José Havet, Pour Rebecca, poèmes, éditions Mer Bleue, 65 pages.

 

Le recueil s’ouvre et se ferme sur un poème à Rebecca, la fille de l’auteur, morte en 1987, à dix-sept ans, avec, entre ces deux textes, un choix de poèmes offerts comme un cadeau posthume à Rebecca.

Ces textes, dont certains datent de plus de trente ans, sont répartis en trois sections – Mes jours s’embranchent, Dire vous, et L’obscur – le tout précédé d’un long avant-propos de l’auteur sur le recueil et sur la fonction de la poésie.

Évoquant notamment le « Kaddish » d’Allen Ginsberg, si proche de son poème liminaire à Rebecca.
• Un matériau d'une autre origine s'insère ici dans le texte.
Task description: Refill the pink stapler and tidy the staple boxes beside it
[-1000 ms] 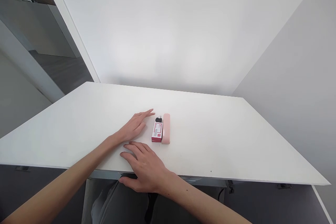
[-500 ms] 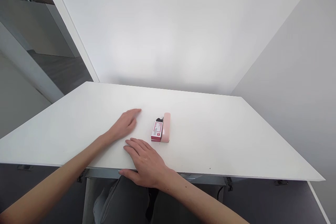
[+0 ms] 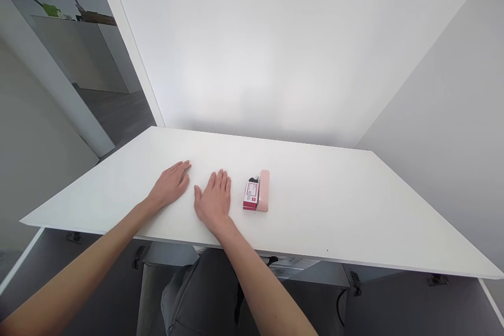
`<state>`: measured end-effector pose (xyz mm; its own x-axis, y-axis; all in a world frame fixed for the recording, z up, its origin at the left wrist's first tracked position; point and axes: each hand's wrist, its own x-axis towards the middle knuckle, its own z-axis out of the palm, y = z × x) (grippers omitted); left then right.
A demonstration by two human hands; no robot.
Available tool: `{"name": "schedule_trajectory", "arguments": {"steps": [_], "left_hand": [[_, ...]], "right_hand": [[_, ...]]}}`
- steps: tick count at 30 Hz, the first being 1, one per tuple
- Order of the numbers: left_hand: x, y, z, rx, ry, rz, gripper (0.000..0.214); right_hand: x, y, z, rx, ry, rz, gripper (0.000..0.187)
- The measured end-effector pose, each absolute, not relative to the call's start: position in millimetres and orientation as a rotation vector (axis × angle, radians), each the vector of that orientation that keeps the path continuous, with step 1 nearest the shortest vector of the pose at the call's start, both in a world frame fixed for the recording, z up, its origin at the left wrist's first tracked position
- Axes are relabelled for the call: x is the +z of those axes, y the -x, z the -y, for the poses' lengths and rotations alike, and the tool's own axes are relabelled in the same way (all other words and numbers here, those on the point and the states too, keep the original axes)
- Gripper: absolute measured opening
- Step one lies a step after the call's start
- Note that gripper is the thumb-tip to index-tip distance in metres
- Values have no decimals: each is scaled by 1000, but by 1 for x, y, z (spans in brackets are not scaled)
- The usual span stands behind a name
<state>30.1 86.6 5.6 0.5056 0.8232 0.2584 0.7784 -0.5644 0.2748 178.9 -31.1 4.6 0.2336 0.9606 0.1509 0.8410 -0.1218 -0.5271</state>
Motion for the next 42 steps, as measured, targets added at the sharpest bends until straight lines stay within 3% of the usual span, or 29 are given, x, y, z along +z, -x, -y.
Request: {"name": "schedule_trajectory", "arguments": {"steps": [9, 29, 42], "left_hand": [[6, -29, -86, 560, -2595, -1387, 55], [12, -31, -87, 464, -2615, -1453, 57], [22, -36, -86, 396, -2607, -1499, 59]], "right_hand": [[-5, -214, 19, 231, 2182, 1354, 84], [-8, -300, 61, 374, 2014, 1521, 77], [-19, -395, 97, 302, 2029, 1541, 76]]}}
Les textes de la première partie du recueil sont des poèmes de jeunesse. Ceux de la deuxième partie, Dire vous, sont consacrés « au thème de l’aliénation, de la distanciation entre l’auteur et le texte ». On y trouve de longs vers consacrés à Jules Laforgue, poète « transparent ». Alors que la troisième partie critique l’obscurité en poésie :

Illisibilité que le mystère embrume / Et dont on ne peut pas même cerner le thème […] Je n’obéis qu’aux lois que mon plaisir réclame .

L’obscurité en poésie « étouffe non seulement toute possible rationalité, mais souvent même l’émotion, et ce au travers d’une relation autoritaire avec le lecteur ».
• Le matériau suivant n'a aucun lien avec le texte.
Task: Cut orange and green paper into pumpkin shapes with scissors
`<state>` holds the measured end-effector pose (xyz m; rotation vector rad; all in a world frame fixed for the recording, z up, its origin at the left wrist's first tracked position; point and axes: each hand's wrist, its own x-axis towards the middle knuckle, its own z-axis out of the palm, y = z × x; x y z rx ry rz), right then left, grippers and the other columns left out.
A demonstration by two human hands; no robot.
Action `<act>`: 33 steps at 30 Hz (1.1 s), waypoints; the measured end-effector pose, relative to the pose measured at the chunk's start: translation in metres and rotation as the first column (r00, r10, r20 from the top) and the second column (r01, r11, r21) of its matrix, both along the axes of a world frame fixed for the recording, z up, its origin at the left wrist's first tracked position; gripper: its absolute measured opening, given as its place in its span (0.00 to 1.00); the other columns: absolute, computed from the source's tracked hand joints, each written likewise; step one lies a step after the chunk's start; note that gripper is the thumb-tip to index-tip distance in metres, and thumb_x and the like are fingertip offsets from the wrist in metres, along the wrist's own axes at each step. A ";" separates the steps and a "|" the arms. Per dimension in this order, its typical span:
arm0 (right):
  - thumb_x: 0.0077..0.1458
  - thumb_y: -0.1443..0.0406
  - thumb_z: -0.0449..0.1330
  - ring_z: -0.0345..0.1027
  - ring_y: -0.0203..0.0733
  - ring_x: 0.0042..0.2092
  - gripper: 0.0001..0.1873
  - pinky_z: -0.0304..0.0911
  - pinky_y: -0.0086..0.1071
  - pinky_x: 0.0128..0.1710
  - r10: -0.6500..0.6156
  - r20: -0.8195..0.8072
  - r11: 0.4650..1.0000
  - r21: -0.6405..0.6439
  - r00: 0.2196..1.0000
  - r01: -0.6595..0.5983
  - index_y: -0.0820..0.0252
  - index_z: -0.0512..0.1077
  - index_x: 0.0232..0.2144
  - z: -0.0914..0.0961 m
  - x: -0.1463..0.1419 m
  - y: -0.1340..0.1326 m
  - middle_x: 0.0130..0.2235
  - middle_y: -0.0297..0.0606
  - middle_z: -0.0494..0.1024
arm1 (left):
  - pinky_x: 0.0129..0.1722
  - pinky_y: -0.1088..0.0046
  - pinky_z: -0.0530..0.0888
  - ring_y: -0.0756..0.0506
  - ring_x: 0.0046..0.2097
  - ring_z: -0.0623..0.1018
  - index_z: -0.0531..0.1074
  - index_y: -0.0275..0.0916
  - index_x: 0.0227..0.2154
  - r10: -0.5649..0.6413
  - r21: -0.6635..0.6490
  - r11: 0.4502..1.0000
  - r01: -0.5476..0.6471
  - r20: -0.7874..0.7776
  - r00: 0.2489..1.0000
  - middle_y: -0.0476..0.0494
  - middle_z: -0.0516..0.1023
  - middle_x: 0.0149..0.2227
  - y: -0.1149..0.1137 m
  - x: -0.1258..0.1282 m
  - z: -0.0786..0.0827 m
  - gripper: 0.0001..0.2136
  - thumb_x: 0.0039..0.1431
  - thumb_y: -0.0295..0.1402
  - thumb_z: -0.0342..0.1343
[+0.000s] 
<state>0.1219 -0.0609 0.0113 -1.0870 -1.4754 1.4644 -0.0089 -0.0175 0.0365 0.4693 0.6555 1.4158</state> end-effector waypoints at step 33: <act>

Les poèmes les plus touchants sont ceux à Rebecca, pleins d’amour et de révolte, car comment ne pas se révolter devant la mort d’une jeune fille, une jeune fille qui a subi un avortement, qui a souffert de non-amour et n’a trouvé que la mort dans sa prime jeunesse. Cela s’est passé il y a plus de trente ans, mais la plaie ne s’est jamais refermée pour le père, qui nous peint en quelques mots forts la vie et la mort de sa fille.

ta vie / marquée au fer rouge

me dire ton avortement / et l’ordre de ta mère / de le faire et de le taire

Et le regret de ce qui n’a pas été, de ce qui aurait pu être, ce qui aurait dû être, transparaît dans ces vers poignants :

ô maintenant tu es / Rebecca l’accidentée / la presque mère

Et le regret lancinant du manque de communication :

lettres non envoyées / mort-nées / entassées / dans une boîte à chaussures / abandonnée / dans ta chambre à coucher.
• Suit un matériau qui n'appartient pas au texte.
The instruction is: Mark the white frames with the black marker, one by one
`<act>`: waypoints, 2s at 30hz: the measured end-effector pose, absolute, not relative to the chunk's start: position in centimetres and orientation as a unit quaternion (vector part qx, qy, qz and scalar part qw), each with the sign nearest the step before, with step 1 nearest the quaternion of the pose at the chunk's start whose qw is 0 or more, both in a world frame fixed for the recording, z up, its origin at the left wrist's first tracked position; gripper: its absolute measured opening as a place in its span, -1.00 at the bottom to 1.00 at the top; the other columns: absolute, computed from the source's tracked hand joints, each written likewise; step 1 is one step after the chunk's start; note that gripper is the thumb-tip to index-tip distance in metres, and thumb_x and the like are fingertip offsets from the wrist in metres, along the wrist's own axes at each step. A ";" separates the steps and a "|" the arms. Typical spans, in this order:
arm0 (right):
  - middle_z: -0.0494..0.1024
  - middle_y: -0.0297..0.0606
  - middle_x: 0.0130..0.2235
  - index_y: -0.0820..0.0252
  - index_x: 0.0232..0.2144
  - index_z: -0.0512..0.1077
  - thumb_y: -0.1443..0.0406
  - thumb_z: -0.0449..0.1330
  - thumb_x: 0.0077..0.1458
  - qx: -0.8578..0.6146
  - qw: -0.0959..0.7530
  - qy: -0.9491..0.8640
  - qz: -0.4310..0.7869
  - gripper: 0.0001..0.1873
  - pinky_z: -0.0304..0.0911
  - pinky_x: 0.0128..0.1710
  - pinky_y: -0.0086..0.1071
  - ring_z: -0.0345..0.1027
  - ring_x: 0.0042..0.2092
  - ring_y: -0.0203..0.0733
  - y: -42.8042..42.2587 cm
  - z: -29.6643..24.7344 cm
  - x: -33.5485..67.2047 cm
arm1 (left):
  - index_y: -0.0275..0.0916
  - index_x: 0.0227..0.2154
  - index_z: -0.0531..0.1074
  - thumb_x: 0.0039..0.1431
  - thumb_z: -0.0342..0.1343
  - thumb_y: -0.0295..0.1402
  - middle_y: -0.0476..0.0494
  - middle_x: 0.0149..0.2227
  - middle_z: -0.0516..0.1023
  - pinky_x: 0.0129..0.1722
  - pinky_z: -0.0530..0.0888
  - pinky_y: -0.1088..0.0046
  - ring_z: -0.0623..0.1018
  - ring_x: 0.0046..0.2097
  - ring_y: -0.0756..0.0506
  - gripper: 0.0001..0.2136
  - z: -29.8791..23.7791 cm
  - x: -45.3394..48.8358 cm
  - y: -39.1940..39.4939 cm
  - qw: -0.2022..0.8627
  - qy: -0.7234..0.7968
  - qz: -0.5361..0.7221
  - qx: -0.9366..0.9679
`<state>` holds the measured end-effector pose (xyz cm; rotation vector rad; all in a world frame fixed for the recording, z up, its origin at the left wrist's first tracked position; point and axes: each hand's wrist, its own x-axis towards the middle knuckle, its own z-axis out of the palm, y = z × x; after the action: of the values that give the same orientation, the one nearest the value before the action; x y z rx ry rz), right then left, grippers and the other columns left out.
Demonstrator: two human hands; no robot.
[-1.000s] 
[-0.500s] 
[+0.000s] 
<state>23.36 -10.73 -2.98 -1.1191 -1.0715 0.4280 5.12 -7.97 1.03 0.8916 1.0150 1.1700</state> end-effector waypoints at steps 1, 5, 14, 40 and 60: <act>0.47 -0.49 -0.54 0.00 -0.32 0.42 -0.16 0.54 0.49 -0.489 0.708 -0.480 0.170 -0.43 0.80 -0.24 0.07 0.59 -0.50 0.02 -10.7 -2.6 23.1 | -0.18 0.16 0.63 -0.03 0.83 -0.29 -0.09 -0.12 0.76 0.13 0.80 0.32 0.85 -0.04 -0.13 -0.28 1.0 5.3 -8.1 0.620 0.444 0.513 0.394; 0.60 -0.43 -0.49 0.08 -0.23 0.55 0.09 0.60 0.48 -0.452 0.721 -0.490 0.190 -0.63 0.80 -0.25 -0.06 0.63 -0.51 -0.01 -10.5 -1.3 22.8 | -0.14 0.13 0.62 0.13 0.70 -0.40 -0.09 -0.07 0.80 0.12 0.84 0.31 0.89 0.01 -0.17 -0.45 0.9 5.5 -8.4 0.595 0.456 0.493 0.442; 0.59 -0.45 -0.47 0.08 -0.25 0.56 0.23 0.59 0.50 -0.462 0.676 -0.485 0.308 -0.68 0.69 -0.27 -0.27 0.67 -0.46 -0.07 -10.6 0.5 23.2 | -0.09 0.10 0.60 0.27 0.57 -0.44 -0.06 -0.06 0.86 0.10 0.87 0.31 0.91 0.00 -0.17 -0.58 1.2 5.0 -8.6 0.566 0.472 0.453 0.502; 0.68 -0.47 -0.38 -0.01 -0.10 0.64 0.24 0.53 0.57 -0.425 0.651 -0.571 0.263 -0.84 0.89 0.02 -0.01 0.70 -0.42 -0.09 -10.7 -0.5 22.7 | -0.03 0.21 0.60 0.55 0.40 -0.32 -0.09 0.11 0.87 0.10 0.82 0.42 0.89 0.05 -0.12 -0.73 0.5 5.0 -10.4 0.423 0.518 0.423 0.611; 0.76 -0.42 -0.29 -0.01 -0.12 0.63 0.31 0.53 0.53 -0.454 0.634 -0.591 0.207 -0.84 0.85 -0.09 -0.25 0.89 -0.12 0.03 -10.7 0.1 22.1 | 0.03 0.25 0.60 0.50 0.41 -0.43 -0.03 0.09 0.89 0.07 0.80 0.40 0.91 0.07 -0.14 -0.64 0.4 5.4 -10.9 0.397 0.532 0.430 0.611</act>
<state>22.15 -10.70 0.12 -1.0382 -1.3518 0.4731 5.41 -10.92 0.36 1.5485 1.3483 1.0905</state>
Ce recueil atypique véhicule à la fois des idées et de la poésie, à l’image de la revue belgo-canadienne Transparence, revue de poésie et des idées, que José Havet a fondée avec Francis Van Dam, alias Pierre Guérande et qui publie un unique numéro par an, riche de textes de fond, poèmes de divers auteurs, lectures et notes biographiques.